INTRODUCTION

Patients treated with cisplatin can present hearing alteration. There are reports of tinnitus, hearing loss and alterations on physiology of the inner ear (1,2,3,4,5). The grade of severity depends on individual predisposition, dose, treatment period, administration passage, administration manner and age (6,7,8,9). Initial lesion occurs on cells of the spiral basal of cochlea, implicating external hair cells (10), causes sensorineural hearing loss usually symmetric one and affects high frequencies - 4,000 Hz to 8,000 Hz; and with dose accumulation it can progress to speech frequencies (1,11,12,13,14).

The presence of acoustic energy on inner ear in a spontaneous way or in response to sound stimuli was evidenced by KEMP (15). Such energy was named otoacoustic emissions. When these emissions are present, they represent an expressive sign of normal or almost normal cochlear function, becoming an indispensable tool for objective evaluation of sensorineural hearing imperfections (16), and so, acting on monitoring and on prevention of damages by ototoxic agents (17,18).

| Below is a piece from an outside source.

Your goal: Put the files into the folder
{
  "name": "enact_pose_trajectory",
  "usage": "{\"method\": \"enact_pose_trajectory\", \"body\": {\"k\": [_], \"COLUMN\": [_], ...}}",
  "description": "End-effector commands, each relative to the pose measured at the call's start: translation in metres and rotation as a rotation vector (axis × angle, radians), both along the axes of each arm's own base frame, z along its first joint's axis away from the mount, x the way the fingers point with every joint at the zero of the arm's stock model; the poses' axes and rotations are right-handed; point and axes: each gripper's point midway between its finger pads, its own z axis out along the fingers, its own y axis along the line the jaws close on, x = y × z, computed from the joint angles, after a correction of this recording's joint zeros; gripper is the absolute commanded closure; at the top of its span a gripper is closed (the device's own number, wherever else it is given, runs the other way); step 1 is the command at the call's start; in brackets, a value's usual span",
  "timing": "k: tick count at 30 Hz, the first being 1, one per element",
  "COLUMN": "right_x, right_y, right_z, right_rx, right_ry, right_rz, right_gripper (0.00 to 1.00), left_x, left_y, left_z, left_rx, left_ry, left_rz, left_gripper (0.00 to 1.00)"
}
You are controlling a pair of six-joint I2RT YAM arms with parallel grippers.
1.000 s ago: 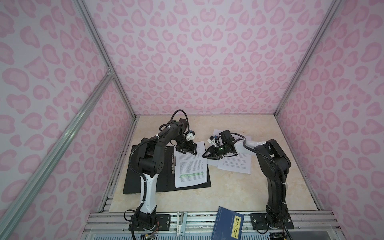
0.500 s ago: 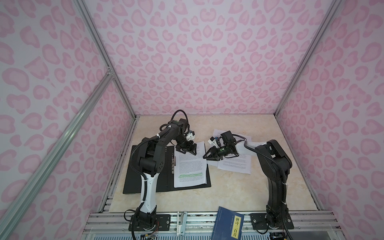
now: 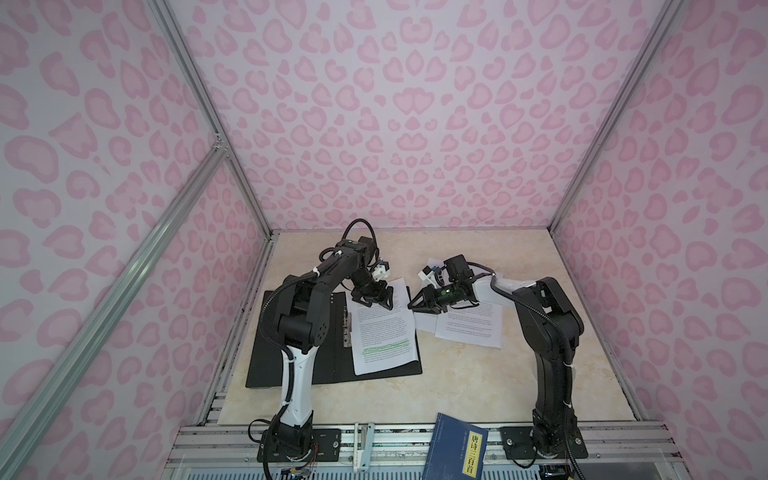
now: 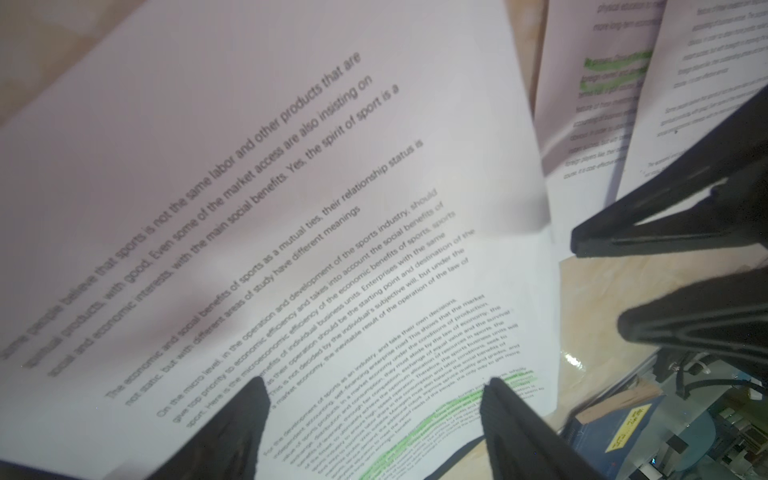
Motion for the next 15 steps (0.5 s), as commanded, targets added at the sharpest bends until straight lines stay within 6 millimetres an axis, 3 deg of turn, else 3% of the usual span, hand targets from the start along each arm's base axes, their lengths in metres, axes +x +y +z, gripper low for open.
{"method": "enact_pose_trajectory", "body": {"k": [1, 7, 15], "right_x": [-0.013, -0.027, -0.080], "right_y": [-0.014, -0.018, 0.007], "right_z": [-0.010, 0.007, 0.007], "right_rx": [-0.099, -0.107, -0.075], "right_ry": [0.002, -0.029, -0.005], "right_rz": [0.008, -0.008, 0.054], "right_gripper": [0.60, 0.62, 0.66], "left_x": [-0.004, -0.003, 0.005], "left_y": [0.001, 0.002, 0.004], "left_z": [0.007, 0.013, 0.031], "left_rx": [-0.003, 0.000, 0.005], "left_ry": [0.002, -0.013, -0.071], "left_rz": [0.002, -0.005, -0.020], "left_gripper": [0.16, 0.16, 0.16]}}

Distortion product arises from the inability of cochlea in enlarging two different stimuli in a linear way, causing an intermodulation that results in a distortion product (2f1-f2) (19,20,21). Through DPOAE, cochlear function can evaluated in a objective way and in small fractions, from basal spiral up to apical spiral, through frequencies variations of stimuli (16,22). The main advantage of this method is the specificity of frequency (23).


TARGET

Investigate hearing through conventional tonal audiometry, imitanciometry and otoacoustic emissions - distortion product in patients who made use of cisplatin and are cured of cancer.


MATERIAL AND METHOD

This Project was approved by Research Ethics Committee - protocol 620/05.

Patients who participated in this study were the ones who used cisplatin and are cured of cancer, and searched Clínica de Fonoaudiologia da PUC- Campinas (Phonoaudiology Clinic) by themselves. 8 patients aging from 5 to 27 years were examined from March to July in 2006. These patients suffered from cancer from 6 months to 13 years old. 4 of them were men and 4 women. Patients who presented alteration on outer and middle ear were out of the research.

Procedures

It was applied a questionnaire in order to collect information on presence or absence of hearing complaint, on otological history of patient and possible variables that might interfere on analysis of results on audiological evaluations: drug usage period, dose administration, age of beginning and ending of treatment.

Inspection on external acoustic meatus - it was verified the presence or absence of any obstacle to perform hearing evaluation.

Conventional Threshold Tonal Audiometry (AC 40 Interacoustcs) - detection of tonal threshold of hearing, through air pathway on frequencies 0,25;0,5;1;2;3;4;6;8 kHz. In the presence of hearing loss - threshold above 25dB (24,25), obtainment of tonal threshold through bone pathway, in a frequency interval of 0.5 to 4JHz.

Measures of acoustic immitance (AZ-7 Interacoustics) - on patients whose imitanciometry test revealed normal conditions on middle ear, it was done investigation with otoacoustic emissions.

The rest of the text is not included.